As a soloist, she performed across Bosnia and Herzegovina in multiple festival cultural centres of the former Yugoslavia such as the Sarajevo Winter, Split Summer, Ohrid Summer, Arena Pula, Ljubljana Festival, SNG Ljubljana, HNK Zagreb, Music Days in Budva, May Opera Evenings in Skopje, then "Sacred Music Festival" in Fez in Morocco, BiH Culture Days in Austria in Vienna and Linz, BiH Month in the Czech Republic in Prague, Český Krumlov, Polička, Hradec Králové and Kutná Hora with the Sarajevo Philharmonic Orchestra, RTVSA Symphony Orchestra, Macedonian Philharmonic, MOMUS ensemble, BiH Brass Orchestra, RTVBiH Chamber Orchestra, Sarajevo String Orchestra and the Sarajevo Baroque Trio. Gackić worked under the direction of conductors such as Štajcer, Milan Jeličanin, Marijan Fajdiga, Teodor Romanić, Miroslav Homen, Fimčo Muratovski, Juli Marić, Ion Iancu among others.

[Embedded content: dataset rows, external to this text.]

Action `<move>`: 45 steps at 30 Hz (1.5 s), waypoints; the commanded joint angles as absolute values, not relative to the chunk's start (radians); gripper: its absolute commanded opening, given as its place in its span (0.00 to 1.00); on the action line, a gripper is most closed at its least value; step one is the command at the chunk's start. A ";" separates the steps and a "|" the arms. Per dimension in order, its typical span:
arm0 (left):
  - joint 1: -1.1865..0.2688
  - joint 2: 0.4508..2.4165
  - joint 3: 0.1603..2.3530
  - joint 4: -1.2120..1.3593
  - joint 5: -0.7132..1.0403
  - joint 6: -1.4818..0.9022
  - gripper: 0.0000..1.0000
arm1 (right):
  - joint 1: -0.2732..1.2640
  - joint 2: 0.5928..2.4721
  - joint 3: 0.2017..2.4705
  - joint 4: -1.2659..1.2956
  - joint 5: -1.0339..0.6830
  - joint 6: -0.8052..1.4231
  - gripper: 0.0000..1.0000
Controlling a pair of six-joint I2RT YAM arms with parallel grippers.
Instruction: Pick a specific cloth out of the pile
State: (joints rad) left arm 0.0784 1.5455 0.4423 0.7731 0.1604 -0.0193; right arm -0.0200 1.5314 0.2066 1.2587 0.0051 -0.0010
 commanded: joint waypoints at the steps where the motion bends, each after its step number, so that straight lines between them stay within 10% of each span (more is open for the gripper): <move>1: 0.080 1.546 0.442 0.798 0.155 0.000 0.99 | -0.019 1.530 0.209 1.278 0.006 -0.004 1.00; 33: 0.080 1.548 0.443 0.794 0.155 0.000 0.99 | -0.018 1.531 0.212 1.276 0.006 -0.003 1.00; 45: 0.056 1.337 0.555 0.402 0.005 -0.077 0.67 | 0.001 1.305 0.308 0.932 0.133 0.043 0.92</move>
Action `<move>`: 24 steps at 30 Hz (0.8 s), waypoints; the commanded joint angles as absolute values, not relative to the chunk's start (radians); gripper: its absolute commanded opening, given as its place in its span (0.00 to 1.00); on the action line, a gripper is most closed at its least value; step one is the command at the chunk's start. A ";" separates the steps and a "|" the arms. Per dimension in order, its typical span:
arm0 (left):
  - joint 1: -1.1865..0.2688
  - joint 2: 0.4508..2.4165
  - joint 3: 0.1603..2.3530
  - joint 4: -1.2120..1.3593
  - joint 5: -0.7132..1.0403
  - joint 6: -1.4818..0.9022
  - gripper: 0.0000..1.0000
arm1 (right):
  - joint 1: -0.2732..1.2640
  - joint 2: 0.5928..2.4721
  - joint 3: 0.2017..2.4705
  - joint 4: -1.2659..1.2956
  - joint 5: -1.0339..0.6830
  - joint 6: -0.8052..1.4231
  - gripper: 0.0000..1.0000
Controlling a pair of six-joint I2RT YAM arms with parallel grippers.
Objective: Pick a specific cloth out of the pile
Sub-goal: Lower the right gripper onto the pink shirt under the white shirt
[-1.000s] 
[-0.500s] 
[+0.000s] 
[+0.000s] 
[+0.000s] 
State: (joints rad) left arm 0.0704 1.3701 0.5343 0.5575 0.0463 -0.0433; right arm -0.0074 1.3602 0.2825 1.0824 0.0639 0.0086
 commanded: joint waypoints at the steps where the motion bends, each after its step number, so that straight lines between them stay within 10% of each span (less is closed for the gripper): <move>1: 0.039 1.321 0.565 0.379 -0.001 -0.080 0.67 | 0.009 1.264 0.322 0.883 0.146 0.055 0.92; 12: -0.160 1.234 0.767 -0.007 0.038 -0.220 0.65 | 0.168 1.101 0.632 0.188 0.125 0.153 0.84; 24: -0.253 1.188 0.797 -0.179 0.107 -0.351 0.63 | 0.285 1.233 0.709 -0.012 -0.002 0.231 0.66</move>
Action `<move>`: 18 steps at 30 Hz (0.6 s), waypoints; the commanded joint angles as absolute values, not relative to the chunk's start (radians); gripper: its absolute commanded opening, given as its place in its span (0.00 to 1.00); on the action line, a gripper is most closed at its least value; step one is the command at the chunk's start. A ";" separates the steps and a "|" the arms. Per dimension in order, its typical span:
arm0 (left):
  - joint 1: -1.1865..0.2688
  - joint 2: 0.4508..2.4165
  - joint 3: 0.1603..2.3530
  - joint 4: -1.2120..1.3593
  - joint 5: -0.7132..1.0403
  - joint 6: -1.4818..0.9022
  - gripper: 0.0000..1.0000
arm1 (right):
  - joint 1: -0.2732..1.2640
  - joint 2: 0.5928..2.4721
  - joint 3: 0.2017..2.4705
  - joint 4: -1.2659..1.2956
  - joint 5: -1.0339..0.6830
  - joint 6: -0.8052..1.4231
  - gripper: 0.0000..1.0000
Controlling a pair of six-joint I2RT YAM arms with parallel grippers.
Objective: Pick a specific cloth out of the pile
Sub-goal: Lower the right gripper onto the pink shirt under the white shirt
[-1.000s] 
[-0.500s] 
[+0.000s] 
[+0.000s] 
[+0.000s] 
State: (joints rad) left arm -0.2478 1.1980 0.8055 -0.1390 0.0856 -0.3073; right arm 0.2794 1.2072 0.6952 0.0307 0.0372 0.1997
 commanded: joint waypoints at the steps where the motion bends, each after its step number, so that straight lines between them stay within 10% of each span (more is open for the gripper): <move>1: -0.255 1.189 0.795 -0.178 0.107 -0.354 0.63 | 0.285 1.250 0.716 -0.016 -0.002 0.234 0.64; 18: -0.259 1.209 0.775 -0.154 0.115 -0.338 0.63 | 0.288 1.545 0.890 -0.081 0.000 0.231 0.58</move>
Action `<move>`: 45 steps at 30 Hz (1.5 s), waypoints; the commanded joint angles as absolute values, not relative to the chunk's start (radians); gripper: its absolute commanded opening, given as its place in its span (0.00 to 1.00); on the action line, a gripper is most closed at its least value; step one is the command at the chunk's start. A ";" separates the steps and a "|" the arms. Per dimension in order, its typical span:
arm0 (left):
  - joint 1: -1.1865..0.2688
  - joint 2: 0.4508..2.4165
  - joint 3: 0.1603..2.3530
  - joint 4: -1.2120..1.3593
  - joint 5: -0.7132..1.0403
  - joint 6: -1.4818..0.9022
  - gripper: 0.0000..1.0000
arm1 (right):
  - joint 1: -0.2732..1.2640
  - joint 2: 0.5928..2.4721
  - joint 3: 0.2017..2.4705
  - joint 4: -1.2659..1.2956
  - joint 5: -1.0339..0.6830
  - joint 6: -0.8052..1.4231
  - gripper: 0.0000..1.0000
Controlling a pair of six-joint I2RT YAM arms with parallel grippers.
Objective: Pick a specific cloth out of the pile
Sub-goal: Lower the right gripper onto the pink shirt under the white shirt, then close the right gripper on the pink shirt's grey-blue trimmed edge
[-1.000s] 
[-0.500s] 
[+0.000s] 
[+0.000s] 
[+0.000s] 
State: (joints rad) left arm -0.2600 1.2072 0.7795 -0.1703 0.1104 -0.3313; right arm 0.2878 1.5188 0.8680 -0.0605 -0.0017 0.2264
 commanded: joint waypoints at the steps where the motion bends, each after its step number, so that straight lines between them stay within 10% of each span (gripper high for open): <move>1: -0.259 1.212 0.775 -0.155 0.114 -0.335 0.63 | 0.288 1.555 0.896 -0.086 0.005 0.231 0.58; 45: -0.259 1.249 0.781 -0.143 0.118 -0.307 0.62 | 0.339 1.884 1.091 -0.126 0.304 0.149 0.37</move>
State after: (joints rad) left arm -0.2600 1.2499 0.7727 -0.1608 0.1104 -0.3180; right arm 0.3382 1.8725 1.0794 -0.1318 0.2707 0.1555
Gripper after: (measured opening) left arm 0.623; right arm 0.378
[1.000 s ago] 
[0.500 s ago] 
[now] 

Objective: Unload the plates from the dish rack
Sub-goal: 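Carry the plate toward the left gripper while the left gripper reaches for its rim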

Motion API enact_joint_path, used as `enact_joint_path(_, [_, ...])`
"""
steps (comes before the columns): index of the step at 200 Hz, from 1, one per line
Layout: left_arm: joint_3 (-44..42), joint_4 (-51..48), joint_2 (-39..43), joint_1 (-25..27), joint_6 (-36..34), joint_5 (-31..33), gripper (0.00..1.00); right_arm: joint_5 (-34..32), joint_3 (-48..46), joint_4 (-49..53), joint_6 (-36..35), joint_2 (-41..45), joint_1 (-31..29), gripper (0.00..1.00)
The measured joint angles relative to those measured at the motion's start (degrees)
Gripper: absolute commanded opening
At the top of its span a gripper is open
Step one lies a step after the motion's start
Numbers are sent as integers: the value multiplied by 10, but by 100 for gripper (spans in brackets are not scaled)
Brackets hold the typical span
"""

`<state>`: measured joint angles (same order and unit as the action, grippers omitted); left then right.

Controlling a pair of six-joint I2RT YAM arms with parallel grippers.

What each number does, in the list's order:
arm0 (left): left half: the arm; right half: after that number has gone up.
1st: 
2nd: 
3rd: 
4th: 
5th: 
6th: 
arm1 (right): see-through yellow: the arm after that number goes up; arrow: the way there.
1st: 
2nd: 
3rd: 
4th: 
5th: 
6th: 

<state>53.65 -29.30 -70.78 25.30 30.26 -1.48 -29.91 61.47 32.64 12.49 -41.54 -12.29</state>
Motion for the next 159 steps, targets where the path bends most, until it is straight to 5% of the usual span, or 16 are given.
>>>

From 1974 to 1979, she was Špiler's assistant at the Sarajevo Music Academy's Department of Solo Singing. Gackić was appointed to the teaching and artistic position of assistant professor at the Sarajevo Music Academy in 1990, teaching solo singing, methodology for solo singing and vocal technique basics. Her pupils included the likes of Amila Bakšić, Adema Pljevljak-Krehić. Vedrana Šimić, Berislav Puškarić, Amir Saračević and Violeta Srećković. She was promoted to associate professor in 1997, to full professor in 2003 before retiring in 2017. Her artistic activity was interrupted due to the Bosnian War that took place from 1992 to 1995. Gackić actions were diverted to performances within small artistic ensembles, which corresponded to the conditions of the social and cultural life of that time. She served as director of Opera and Ballet at the Sarajevo National Theatre from 1995 to 1999.

== Death ==
Gackić died in Sarajevo on 5 June 2022. She received a commemorative gathering at the Sarajevo National Theatre on 7 June 2022 and was buried at Gradsko groblje Vlakovo cemetery later that day.

== Recognition ==
For her work, Gackić received a number of significant awards. She was presented the Award of the Association of Young Artists of Bosnia and Herzegovina in 1980, the Recognition of the Ministry of Education, Science, Culture and Sports of the Federation of Bosnia and Herzegovina for the Spread of Musical Culture in 1997; Golden Plaque at the Women of the Year in Culture Award in 1998; the "Golden Branch" at the Women of the Year in Arts Award in 2000; the Letter of Appreciation from the Committee for Marking 50 Years of Work of the Ballet of the National Theater of Sarajevo in 2000; the Recognition of the Association of Music Pedagogues in the Federation of Bosnia and Herzegovina in 2006. Other awards include the Golden Plaque of the Academy of Music in Sarajevo "for an exceptional contribution to the development of the Academy of Music, musical art, science and pedagogy in Bosnia and Herzegovina on the occasion of its 50th anniversary" in 2006, as well as the Award of the University of Sarajevo for the most successful professor in the academic year 2008/09 by the Senate of the University of Sarajevo.